WHAT IS REQUIRED:
Copy exactly the lines of the material below that run from the one containing "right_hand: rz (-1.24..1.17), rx" through the one containing "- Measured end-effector". Copy no other lines.

DATA EXCERPT:

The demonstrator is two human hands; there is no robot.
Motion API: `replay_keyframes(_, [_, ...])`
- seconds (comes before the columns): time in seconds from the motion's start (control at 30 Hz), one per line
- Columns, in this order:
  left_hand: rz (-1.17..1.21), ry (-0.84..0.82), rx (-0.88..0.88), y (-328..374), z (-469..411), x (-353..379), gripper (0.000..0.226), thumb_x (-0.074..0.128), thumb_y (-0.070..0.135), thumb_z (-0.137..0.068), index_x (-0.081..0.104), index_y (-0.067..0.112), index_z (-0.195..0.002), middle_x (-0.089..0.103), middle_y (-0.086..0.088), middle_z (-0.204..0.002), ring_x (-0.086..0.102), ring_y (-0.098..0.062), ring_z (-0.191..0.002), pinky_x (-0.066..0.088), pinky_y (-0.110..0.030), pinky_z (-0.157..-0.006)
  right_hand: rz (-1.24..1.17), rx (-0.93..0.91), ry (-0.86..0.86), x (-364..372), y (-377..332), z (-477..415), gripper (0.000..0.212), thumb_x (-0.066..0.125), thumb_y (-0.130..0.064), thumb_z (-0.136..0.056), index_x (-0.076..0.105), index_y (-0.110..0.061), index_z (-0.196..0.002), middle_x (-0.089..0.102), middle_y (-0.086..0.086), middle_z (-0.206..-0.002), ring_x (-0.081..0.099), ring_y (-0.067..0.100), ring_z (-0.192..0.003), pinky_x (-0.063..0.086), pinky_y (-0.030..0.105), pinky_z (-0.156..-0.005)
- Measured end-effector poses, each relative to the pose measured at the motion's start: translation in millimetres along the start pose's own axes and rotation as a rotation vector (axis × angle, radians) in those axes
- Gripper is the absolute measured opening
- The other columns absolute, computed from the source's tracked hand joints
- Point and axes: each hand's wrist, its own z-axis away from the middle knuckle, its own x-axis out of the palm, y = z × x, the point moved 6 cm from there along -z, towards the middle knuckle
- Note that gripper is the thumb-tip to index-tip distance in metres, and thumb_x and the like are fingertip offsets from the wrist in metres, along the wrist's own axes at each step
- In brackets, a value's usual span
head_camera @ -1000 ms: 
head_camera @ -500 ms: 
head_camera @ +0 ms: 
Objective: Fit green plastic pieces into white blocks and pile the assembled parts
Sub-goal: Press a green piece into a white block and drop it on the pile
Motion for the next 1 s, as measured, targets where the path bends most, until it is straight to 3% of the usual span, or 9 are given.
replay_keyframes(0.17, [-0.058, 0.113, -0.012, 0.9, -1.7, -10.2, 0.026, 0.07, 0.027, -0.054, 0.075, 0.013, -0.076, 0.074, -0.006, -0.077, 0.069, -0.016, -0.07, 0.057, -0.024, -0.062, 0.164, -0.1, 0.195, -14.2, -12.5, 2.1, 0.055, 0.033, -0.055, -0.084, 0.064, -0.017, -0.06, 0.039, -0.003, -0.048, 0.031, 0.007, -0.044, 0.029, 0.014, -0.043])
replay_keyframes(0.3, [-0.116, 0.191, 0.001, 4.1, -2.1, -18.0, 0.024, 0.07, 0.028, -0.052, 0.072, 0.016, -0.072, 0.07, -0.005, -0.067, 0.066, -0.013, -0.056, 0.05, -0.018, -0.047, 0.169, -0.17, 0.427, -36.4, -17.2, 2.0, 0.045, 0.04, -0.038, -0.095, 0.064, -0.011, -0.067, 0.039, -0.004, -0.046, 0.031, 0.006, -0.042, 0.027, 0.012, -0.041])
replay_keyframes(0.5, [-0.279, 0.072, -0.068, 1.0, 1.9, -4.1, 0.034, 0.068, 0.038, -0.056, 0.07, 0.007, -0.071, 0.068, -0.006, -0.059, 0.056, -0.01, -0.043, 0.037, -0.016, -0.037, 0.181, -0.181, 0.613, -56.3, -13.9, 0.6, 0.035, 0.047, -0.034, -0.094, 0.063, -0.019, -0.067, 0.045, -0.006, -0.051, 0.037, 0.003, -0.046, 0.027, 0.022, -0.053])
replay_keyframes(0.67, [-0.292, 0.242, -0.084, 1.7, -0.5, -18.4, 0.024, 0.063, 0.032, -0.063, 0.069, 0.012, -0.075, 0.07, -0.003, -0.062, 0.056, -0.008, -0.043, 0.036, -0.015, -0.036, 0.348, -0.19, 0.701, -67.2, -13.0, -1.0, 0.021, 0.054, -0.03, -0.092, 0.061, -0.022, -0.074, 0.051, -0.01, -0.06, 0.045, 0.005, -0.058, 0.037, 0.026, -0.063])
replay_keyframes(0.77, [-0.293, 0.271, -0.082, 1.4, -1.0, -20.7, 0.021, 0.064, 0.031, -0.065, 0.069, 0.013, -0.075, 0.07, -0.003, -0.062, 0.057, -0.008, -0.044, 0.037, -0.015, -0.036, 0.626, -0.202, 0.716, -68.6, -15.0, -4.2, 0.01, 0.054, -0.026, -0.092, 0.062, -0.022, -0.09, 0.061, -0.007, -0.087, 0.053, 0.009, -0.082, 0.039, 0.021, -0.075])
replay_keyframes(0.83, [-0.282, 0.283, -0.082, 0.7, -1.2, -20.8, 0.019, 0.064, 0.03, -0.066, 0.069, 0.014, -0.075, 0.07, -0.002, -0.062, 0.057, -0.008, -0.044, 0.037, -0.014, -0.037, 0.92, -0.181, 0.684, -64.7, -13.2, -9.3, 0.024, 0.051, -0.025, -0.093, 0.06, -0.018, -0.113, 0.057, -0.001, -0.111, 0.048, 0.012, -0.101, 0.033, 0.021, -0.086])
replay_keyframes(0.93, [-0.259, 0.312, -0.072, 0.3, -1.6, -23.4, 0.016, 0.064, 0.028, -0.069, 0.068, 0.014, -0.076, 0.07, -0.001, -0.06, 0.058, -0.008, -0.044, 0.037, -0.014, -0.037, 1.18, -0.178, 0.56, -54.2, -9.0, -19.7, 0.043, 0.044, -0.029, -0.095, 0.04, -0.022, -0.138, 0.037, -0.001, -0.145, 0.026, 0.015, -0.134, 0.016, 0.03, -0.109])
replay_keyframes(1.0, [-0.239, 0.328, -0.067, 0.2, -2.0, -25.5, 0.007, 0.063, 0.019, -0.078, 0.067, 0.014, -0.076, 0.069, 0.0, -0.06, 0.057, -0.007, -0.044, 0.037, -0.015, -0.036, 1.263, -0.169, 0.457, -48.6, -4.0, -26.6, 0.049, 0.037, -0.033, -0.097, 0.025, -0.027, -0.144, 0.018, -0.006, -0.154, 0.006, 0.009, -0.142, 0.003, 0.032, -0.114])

EXPECTED ANSWER:
  right_hand: rz (-1.24..1.17), rx (-0.93..0.91), ry (-0.86..0.86), x (-364..372), y (-377..332), z (-477..415), gripper (0.000..0.212), thumb_x (-0.066..0.125), thumb_y (-0.130..0.064), thumb_z (-0.136..0.056), index_x (-0.076..0.105), index_y (-0.110..0.061), index_z (-0.196..0.002), middle_x (-0.089..0.102), middle_y (-0.086..0.086), middle_z (-0.206..-0.002), ring_x (-0.081..0.099), ring_y (-0.067..0.100), ring_z (-0.192..0.003), pinky_x (-0.063..0.086), pinky_y (-0.030..0.105), pinky_z (-0.156..-0.005)
- Measured end-effector poses, each relative to the pose measured at the motion's start: translation in millimetres along the start pose's own axes and rotation as a rotation vector (axis × angle, radians) in those axes

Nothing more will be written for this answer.